Title: Measuring the default risk of small business loans: Improving credit risk prediction using deep learning
Authors: Elias Tzavalis - Athens University of Economics & Business (Greece)
Aikaterini Cheimarioti - Alpha Bank (Greece)
Yiannis Dendramis - Athens University of Economics and Business (Greece) [presenting]
Abstract: A multilayer artificial neural network (ANN) method, known as deep learning ANN, is suggested to predict the probability of default (PD) within the survival analysis framework. Deep learning ANN structures consider hidden interconnections among the covariates determining the PD, which can lead to prediction gains compared to parametric statistical methods.
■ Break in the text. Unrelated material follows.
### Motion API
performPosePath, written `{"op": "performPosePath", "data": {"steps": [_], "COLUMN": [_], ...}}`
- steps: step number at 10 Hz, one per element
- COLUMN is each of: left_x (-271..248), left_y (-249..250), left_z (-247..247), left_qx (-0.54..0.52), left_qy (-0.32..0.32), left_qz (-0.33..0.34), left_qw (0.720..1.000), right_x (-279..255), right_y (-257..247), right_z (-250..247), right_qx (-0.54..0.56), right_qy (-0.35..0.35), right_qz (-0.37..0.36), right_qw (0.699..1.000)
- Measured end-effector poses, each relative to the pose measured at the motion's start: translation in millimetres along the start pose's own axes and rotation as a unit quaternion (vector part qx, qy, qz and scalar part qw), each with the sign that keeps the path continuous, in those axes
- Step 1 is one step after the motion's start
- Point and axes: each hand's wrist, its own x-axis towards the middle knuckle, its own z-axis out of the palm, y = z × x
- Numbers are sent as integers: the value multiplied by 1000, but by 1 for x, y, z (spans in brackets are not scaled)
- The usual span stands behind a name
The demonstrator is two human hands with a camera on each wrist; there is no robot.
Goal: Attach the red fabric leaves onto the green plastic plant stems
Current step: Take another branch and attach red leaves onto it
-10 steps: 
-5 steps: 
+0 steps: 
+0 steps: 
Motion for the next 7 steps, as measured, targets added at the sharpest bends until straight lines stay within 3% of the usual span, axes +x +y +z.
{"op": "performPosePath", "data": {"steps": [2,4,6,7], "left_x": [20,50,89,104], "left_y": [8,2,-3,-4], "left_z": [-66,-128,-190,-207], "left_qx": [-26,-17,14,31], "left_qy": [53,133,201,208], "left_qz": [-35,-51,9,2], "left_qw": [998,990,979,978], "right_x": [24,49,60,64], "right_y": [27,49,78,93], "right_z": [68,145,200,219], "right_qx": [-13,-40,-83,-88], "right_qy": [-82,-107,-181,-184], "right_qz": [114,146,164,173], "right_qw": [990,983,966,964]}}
The application of the ANN method to a large data set of small business loans demonstrates prediction gains for the method relative to the logit and skewed logit models. These gains mainly concern short term prediction horizons. They are more apparent for the type I misclassification error of loan default events, which has important implications for bank loans portfolio management. To identify the effects of covariates on the PD by the ANN structure, the paper proposes a bootstrap sampling method obtaining the distribution of changes of the PD over discrete covariate changes, while controlling for possible interactions among the covariates. We find that the covariates with the most important influence on the PD include the delinquent amount of a loan over its total balance, the payments and the balance of the loan over its instalment, as well as the delinquency buckets of a loan. The duration of a loan is also found to be an important factor of default risk.